#### What you need to do:
Every record below is to be restated word for word.

#### Records for the exercise:
════
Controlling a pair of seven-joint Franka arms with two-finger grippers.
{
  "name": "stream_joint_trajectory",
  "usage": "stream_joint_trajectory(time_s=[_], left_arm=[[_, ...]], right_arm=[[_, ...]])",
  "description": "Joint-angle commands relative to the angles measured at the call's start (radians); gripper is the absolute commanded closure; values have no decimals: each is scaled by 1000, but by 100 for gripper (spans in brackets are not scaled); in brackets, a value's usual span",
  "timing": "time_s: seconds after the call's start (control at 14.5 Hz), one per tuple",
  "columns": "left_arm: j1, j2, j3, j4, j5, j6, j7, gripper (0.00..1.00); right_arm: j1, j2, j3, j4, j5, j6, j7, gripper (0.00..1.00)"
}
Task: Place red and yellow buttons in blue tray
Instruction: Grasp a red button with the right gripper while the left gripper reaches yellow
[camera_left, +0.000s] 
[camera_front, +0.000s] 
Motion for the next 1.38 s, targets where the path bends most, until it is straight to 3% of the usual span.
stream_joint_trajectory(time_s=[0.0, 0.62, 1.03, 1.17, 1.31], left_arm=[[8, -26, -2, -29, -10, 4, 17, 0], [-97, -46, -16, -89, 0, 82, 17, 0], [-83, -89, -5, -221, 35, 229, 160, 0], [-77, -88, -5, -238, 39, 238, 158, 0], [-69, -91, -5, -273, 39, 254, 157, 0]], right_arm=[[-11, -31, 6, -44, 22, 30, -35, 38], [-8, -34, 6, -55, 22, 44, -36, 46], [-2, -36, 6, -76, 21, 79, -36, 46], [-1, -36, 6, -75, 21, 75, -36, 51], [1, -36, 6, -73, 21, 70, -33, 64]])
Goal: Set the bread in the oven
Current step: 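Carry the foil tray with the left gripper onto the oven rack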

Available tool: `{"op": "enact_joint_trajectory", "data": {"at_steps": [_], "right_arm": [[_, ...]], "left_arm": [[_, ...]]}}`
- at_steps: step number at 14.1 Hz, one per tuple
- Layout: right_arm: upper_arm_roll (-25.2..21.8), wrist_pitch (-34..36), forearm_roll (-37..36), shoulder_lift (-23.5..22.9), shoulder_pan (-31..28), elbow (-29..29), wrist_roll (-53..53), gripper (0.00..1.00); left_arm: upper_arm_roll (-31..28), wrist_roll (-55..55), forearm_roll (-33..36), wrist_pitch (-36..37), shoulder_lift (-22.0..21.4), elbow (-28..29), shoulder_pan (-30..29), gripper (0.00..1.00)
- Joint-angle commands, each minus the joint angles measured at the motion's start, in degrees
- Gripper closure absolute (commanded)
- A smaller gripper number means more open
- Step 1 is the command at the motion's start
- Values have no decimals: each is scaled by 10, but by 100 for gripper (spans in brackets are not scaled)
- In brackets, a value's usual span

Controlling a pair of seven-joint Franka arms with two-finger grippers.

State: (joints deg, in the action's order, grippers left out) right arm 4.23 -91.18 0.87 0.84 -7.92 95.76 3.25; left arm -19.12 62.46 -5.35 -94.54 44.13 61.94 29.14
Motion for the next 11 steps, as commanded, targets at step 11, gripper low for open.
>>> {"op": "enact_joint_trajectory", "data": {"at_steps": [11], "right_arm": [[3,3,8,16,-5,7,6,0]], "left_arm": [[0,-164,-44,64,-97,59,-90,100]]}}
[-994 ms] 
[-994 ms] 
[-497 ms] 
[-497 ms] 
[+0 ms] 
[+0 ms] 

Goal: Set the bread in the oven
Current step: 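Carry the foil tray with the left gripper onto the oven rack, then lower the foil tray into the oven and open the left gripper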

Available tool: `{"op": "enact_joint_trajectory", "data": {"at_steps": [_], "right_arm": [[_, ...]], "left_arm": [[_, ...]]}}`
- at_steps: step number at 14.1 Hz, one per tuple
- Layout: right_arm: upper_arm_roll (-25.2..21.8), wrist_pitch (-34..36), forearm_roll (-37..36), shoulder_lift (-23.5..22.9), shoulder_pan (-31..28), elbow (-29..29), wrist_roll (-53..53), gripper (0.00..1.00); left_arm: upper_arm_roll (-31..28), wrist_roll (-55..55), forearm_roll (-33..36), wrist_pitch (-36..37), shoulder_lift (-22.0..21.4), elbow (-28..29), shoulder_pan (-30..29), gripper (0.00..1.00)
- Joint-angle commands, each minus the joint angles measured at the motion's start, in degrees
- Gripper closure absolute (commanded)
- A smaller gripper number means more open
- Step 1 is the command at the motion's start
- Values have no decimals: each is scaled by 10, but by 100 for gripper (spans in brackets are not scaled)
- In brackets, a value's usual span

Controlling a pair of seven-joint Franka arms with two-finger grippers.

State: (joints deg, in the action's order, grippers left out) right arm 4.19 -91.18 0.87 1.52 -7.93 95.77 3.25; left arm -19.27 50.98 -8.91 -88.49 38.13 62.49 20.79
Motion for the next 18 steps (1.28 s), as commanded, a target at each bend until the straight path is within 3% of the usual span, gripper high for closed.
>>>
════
#### Answer to this exercise:
Controlling a pair of seven-joint Franka arms with two-finger grippers.
{
  "name": "stream_joint_trajectory",
  "usage": "stream_joint_trajectory(time_s=[_], left_arm=[[_, ...]], right_arm=[[_, ...]])",
  "description": "Joint-angle commands relative to the angles measured at the call's start (radians); gripper is the absolute commanded closure; values have no decimals: each is scaled by 1000, but by 100 for gripper (spans in brackets are not scaled); in brackets, a value's usual span",
  "timing": "time_s: seconds after the call's start (control at 14.5 Hz), one per tuple",
  "columns": "left_arm: j1, j2, j3, j4, j5, j6, j7, gripper (0.00..1.00); right_arm: j1, j2, j3, j4, j5, j6, j7, gripper (0.00..1.00)"
}
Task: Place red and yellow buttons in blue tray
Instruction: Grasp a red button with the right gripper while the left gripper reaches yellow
[camera_left, +0.000s] 
[camera_front, +0.000s] 
Motion for the next 1.38 s, targets where the path bends most, until it is straight to 3% of the usual span.
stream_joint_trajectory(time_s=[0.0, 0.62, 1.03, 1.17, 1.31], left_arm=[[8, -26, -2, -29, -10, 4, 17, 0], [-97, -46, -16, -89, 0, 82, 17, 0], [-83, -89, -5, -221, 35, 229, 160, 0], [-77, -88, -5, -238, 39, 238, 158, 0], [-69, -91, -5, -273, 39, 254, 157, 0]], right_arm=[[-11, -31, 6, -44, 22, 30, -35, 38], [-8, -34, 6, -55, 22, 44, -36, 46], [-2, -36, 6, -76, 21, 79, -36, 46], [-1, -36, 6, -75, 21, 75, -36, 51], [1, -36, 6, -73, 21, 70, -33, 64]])
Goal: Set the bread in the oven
Current step: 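Carry the foil tray with the left gripper onto the oven rack
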
Available tool: `{"op": "enact_joint_trajectory", "data": {"at_steps": [_], "right_arm": [[_, ...]], "left_arm": [[_, ...]]}}`
- at_steps: step number at 14.1 Hz, one per tuple
- Layout: right_arm: upper_arm_roll (-25.2..21.8), wrist_pitch (-34..36), forearm_roll (-37..36), shoulder_lift (-23.5..22.9), shoulder_pan (-31..28), elbow (-29..29), wrist_roll (-53..53), gripper (0.00..1.00); left_arm: upper_arm_roll (-31..28), wrist_roll (-55..55), forearm_roll (-33..36), wrist_pitch (-36..37), shoulder_lift (-22.0..21.4), elbow (-28..29), shoulder_pan (-30..29), gripper (0.00..1.00)
- Joint-angle commands, each minus the joint angles measured at the motion's start, in degrees
- Gripper closure absolute (commanded)
- A smaller gripper number means more open
- Step 1 is the command at the motion's start
- Values have no decimals: each is scaled by 10, but by 100 for gripper (spans in brackets are not scaled)
- In brackets, a value's usual span

Controlling a pair of seven-joint Franka arms with two-finger grippers.

State: (joints deg, in the action's order, grippers left out) right arm 4.23 -91.18 0.87 0.84 -7.92 95.76 3.25; left arm -19.12 62.46 -5.35 -94.54 44.13 61.94 29.14
Motion for the next 11 steps, as commanded, targets at step 11, gripper low for open.
>>> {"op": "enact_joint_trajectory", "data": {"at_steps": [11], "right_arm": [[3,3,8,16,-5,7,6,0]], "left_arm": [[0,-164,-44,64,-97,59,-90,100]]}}
[-994 ms] 
[-994 ms] 
[-497 ms] 
[-497 ms] 
[+0 ms] 
[+0 ms] 

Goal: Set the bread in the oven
Current step: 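Carry the foil tray with the left gripper onto the oven rack, then lower the foil tray into the oven and open the left gripper
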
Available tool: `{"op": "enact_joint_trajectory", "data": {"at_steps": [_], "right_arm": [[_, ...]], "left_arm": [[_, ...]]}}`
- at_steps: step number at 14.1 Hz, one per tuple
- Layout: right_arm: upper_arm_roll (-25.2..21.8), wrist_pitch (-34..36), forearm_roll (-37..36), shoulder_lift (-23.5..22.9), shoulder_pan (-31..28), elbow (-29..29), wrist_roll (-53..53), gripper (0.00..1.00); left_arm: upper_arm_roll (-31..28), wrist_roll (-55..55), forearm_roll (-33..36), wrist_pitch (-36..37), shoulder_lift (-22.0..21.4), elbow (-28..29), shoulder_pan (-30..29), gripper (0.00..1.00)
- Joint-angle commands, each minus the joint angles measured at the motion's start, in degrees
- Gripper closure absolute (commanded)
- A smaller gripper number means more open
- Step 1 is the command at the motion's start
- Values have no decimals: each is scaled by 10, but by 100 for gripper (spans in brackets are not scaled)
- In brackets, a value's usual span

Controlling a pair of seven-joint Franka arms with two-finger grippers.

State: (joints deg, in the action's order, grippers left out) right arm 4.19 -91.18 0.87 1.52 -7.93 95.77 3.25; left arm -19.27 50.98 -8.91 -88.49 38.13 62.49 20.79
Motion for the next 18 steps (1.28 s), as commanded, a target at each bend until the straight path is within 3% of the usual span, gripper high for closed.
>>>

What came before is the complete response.